Navigating cyberspace is tricky, and it’s possible to have the wool pulled over your eyes, especially if you’re not one with a technical or IT background. We asked our systems engineers and technical specialists their advice on how to choose an ISP.
These are their top seven pointers.
1. Throttling and shaping
Some ISPs throttle and shape fibre internet speed without saying they do. To ensure you receive what you expect and pay for, one should brush up on their technical knowledge of throttling, shaping, and uncapped fibre internet which assists on how to choose an ISP.
Throttling is an internet service provider’s intentional slowing down of fibre internet speeds. Throttling is masked as ‘fair use policy’ and is used to regulate network traffic and minimise bandwidth congestion during peak browsing periods.
With more people working remotely, throttling and shaping can occur during the day, not only in the evenings. In that case, you’ll find your internet speed drop considerably during busy times.
When you choose an ISP look for those who don’t use these tactics and offer a genuinely uncapped fibre internet experience. If you’re reliant on fast and stable internet, it’s best to choose an ISP that won’t slow your internet speed when traffic on their network is high.
2. ISP rankings on independent platforms
Hello Peter is an example of an independent review platform that can be used to choose an ISP. They connect South African consumers to businesses and visitors can read about other people’s good and bad experiences of service providers with an unbiased perspective.
Research ISP’s using these types of platforms and also these types of articles. Those achieving the highest ratings from customers are responsive to customer complaints, have them resolved speedily and generally provide high-quality service.

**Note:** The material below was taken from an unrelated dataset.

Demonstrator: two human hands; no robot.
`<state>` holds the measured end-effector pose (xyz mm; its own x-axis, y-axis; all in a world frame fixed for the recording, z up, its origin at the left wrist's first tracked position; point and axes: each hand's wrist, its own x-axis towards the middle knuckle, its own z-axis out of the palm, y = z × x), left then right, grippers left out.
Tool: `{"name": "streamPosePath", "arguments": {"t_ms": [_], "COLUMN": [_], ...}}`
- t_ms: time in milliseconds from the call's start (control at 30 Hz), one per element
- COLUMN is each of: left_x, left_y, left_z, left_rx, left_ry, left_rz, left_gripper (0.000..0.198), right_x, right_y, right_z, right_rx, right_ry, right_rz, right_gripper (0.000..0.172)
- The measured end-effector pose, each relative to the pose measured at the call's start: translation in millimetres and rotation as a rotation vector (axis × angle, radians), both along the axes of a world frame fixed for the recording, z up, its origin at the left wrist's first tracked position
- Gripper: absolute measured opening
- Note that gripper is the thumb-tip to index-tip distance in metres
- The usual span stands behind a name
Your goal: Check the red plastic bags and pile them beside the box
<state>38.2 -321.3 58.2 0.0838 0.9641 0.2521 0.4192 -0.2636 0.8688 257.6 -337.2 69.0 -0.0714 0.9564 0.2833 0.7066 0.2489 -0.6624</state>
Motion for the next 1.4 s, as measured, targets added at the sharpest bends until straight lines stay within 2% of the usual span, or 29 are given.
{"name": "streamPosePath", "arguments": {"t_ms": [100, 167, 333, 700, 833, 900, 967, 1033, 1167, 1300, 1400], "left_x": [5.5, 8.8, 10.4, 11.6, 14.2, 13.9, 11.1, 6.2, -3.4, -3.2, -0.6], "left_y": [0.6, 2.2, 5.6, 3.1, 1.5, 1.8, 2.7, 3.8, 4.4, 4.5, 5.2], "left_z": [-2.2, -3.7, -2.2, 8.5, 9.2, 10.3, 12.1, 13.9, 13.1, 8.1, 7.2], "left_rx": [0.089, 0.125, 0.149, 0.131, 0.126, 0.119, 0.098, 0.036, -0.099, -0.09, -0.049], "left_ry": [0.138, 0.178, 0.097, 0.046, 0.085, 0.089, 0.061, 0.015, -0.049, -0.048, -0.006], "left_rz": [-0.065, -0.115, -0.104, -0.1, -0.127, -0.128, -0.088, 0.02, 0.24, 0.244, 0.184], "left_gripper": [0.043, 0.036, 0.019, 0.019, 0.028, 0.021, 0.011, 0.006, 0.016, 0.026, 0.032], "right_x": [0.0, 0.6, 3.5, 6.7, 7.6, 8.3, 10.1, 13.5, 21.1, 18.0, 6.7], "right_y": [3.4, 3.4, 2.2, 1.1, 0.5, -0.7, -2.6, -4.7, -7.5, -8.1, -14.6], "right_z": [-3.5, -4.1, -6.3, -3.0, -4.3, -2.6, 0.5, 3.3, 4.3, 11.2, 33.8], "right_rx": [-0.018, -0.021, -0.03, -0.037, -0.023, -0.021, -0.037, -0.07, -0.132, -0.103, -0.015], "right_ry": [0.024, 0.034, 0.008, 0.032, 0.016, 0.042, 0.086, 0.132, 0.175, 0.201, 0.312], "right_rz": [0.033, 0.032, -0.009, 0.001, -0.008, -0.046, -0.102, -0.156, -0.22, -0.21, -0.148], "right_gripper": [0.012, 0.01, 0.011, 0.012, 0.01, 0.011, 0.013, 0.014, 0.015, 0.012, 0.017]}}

We also recommend Google Reviews and Trust Pilot, although relatively new in South Africa. As long as the platform is independent and not a paid-for-review site, they are good beacons in navigating your way on how to choose an ISP.
3. Internet support and education
Choose an ISP that gives you the after-sales support you need. Do they offer a suite of services like internet diagnosis apps? These types of apps empower customers to run fibre internet diagnostic tests at home.
The more you know about a topic, the more confident you are in dealing with that topic. Here are some things to consider about how your ISP handles your complaints:
- Do they help you understand your internet issues, like how your router can affect speeds?
- Can they point out dead spots in your home and advise on how to fix them?
- Do they assist in isolating your fibre internet issues?
- Are you able to assess the speed and quality of your line?
4. Quality of their customer call centre
Before you choose an ISP understand what their customer support is like. Will they be proactive in dealing with your concerns?
Customer call centre staff should be keeping abreast of and earning qualifications in this tech space. Support staff straight out of school might be reading from a troubleshooting guide without much real-world experience and this can cause frustration.
5. Frequency of price adjustments and length of contract
Does your ISP contract stipulate that price increases happen only once a year?
FNOs (fibre network operators) adjust pricing at different times of the year. Some ISPs pass price increases onto their customers according to FNO adjustments, but others only do this once a year.
Equally important when choosing an ISP is knowing how long the term of your contract is. There is no need to sign up for 24 months when some ISPs offer month-to-month options with no price difference.
6. Latency on network
How close you are to servers affects entertainment activities like gaming and streaming movies, which directly impacts your fibre internet experience. ISPs should curb this issue by using tools like Cloudflare DNS, which is lightning quick in responding to queries and provides malware protection.
7. International connectivity
Which cable systems does your ISP use?
Ideally, you want to choose an ISP that connects to undersea cables on either side of the country. If one line goes down, they can break out the internet from the other cable and continue delivering services.
How to choose an ISP can be more involved than originally thought. We trust this provides some guidance to make that choice a bit easier.